Es gibt doch diese Wochenblättchen, die einem immer am Mittwoch oder Donnerstag in den Briefkasten geworfen werden. Gestern zeigte mein Freund wild gestikulierend auf das Foto einer jungen Frau, die glücklich lächelnd ein Buch in die Höhe hielt, und sagte: Die ist aus ...gleich hier um die Ecke und hat einen Mystery Thriller geschrieben! Warum bist du nicht in der Zeitung?
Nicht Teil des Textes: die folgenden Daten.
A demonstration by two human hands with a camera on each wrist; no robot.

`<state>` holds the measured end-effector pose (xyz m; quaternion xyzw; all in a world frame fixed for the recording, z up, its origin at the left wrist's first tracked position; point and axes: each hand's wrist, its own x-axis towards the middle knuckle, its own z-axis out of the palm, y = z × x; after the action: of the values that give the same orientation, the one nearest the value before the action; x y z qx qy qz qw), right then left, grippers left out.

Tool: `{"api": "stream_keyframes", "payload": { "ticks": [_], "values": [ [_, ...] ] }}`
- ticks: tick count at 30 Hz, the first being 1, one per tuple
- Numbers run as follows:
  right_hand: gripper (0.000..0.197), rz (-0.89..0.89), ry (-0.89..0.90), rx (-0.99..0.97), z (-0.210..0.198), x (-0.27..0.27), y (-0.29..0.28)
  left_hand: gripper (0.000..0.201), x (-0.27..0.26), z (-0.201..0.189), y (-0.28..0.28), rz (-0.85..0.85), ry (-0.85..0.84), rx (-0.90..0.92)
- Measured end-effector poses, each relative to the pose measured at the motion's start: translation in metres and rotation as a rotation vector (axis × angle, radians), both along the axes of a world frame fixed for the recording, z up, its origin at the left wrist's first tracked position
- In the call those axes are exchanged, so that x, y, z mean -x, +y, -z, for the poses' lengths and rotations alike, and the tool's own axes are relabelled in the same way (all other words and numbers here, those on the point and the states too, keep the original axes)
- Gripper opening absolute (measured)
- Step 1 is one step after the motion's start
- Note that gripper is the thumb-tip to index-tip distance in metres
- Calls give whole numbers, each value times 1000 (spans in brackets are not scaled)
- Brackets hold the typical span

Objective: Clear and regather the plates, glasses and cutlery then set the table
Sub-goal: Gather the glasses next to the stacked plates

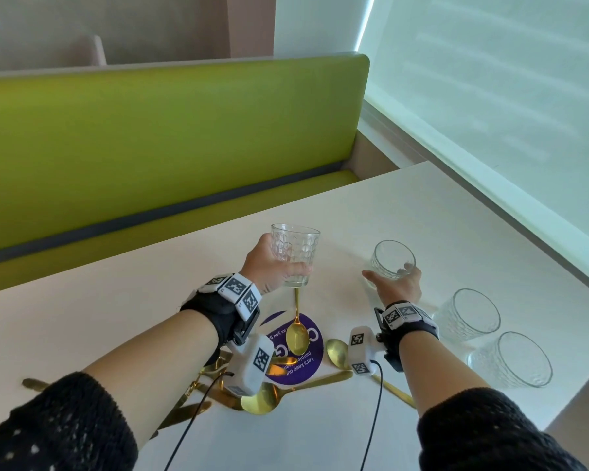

Weil ich nicht will, habe ich gesagt. Heute flatterte das Blättchen auch in meinen Briefkasten, und ich schaute mir das einmal näher an. Bei Nennung des Verlags schrillten bei mir alle Alarmglocken: Ja, es ist ein Druckkostenzuschussverlag. Ich würde niemanden verurteilen, der darauf reinfällt. Wer weiß, wieviele Absagen die junge Frau von Verlagen und Agenturen bekommen hat, bevor sie bei Google auf die verheißungsvollen Worte stieß: Verlag sucht Autoren! Vor elf Jahren gab mir der Buchhändler im Kloster Maulbronn sechs Adressen von Verlagen, die ich alle anschrieb. Einer davon verlangte 4000 DM Druckkostenzuschuss, weil er das verlegerische Risiko nicht tragen könne. Ich überlegte hin, und beim Her war mir schon klar, dass es nicht angehen kann, wenn man für seine Arbeit auch noch bezahlen soll. Hätte ich es getan, wäre ich wahrscheinlich auch froh gewesen, das Buch bei zwei Provinzbuchhändlern ausstellen zu können und Mitternachtslesungen zu machen. Vielleicht hätte ich mit viel Initiative 1000 DM verdient, sind 3000 DM Verlust. Und wie hätte ich das dem Finanzamt plausibel machen sollen?

Zeitungsinterviews habe ich damals auch gegeben, groß mit Bild und Buch in der Hand, neben dem Computer, im Garten, auf dem Sofa. Sie schreibt und schreibt, unermüdlich, wie sie ist, hieß es da. Das führte aber eigentlich nur dazu, dass ich überall mit großen Augen angeguckt wurde, weil sich jeder überlegte, wo er mich wohl schon gesehen haben könnte. Eine Lesung gab es schon zu dem Thema. Nie wieder habe ich so viel Zeit und Energie hineingesteckt wie bei meinem ersten Buch! Jetzt bin ich nicht mehr unermüdlich, sondern mir meiner Grenzen bewusst. Ich habe einen Strich gezogen und mich vorläufig auf die eigenen Füße gestellt. Nach einer Durststrecke habe ich jetzt das Gefühl, dass diese Füße tragen können. Man muss nur seine inspirierenden Lieblingsbeschäftigungen aufspüren. Und so kam es heute im Bad zur Lösung eines Knotens. Ich wusste nicht, warum ich über den Anfang meines neuen Romans nicht hinauskam. Dann entdeckte ich den Fehler: Die Biographien meiner Hauptfiguren waren nicht stimmig! Das habe ich nun geändert und merke, dass es wieder zu fließen beginnt.